以前他哭,陈廷卿就会放下一切事,将他抱在怀里哄,母亲倒是嫌自己丈夫太溺爱孩子,陈廷卿说,“我这辈子只有这么一个儿子,不宠着怎么行?”他似乎很有信心儿子不会恃宠而骄,不会被他养成一个废物。

        而现在的陈凫也相信,如果他在陈廷卿面前哭,他还是会像以前一样哄他,仿佛一切不曾改变。
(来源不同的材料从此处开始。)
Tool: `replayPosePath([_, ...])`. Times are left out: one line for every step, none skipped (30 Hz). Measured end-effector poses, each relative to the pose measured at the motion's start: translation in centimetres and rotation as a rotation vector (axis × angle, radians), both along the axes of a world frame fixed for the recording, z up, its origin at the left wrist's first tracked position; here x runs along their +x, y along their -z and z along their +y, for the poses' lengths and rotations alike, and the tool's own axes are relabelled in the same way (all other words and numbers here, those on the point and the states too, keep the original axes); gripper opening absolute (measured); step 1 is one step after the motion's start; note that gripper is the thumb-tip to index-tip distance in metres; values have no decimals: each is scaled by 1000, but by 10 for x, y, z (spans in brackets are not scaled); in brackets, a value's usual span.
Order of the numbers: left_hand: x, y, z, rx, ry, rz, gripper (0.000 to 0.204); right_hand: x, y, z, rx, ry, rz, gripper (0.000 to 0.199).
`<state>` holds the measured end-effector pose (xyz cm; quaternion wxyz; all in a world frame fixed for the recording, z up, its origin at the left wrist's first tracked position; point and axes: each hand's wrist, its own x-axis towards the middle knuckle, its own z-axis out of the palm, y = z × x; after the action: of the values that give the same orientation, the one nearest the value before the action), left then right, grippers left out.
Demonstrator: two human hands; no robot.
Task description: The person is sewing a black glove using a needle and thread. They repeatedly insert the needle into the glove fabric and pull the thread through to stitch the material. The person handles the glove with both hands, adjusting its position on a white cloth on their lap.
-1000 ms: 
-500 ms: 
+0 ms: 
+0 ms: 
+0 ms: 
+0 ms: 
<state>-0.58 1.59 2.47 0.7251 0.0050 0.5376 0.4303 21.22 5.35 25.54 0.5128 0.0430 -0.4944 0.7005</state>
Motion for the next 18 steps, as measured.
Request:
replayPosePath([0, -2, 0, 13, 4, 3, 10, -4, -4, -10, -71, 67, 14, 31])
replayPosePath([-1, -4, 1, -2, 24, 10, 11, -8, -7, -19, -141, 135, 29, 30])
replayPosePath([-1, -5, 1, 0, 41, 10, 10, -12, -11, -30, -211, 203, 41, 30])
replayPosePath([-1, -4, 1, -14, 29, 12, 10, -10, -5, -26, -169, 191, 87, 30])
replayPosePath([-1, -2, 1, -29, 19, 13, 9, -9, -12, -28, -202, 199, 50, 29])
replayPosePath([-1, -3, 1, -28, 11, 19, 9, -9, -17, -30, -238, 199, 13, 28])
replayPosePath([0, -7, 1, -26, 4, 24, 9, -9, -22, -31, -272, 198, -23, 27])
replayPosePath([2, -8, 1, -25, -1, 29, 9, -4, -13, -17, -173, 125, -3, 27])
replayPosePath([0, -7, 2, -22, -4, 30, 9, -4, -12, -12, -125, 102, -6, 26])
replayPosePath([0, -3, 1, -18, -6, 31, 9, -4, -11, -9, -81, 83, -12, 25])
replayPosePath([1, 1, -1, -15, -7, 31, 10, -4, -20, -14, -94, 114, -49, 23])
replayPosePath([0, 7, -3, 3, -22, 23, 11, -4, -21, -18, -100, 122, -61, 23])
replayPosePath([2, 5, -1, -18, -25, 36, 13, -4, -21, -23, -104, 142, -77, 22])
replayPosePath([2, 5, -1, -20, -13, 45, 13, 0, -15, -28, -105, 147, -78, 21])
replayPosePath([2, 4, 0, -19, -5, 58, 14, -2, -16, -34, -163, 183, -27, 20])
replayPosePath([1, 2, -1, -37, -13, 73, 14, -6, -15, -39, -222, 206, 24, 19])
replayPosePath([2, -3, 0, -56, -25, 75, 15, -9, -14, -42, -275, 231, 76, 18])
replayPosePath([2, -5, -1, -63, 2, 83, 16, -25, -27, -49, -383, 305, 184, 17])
        “哭有什么用呢?”陈凫过了会儿才回应关郁的话。

        关郁盯着他的脸看,直到陈凫觉察出不对,挪开目光。

        关郁问:“以前哭就有用了?”

        “没用。”

        陈凫又是这油盐不进的态度,关郁只能自己化解。一砖一瓦建立的信任早已经化为尘土,荡然无存,情绪被很好的克制,关郁不再说话。

        两个人静静睡了一宿。

        团建回来,多了一个伤员,但好在公司一切步入正轨,陈凫回来后又有了诸多灵感,白天认真工作,因为头疼,熬不了夜。

        晚上睡觉时,向晚舟总会在房间里等他。陈凫实在无奈,问他怎么就不能回去住。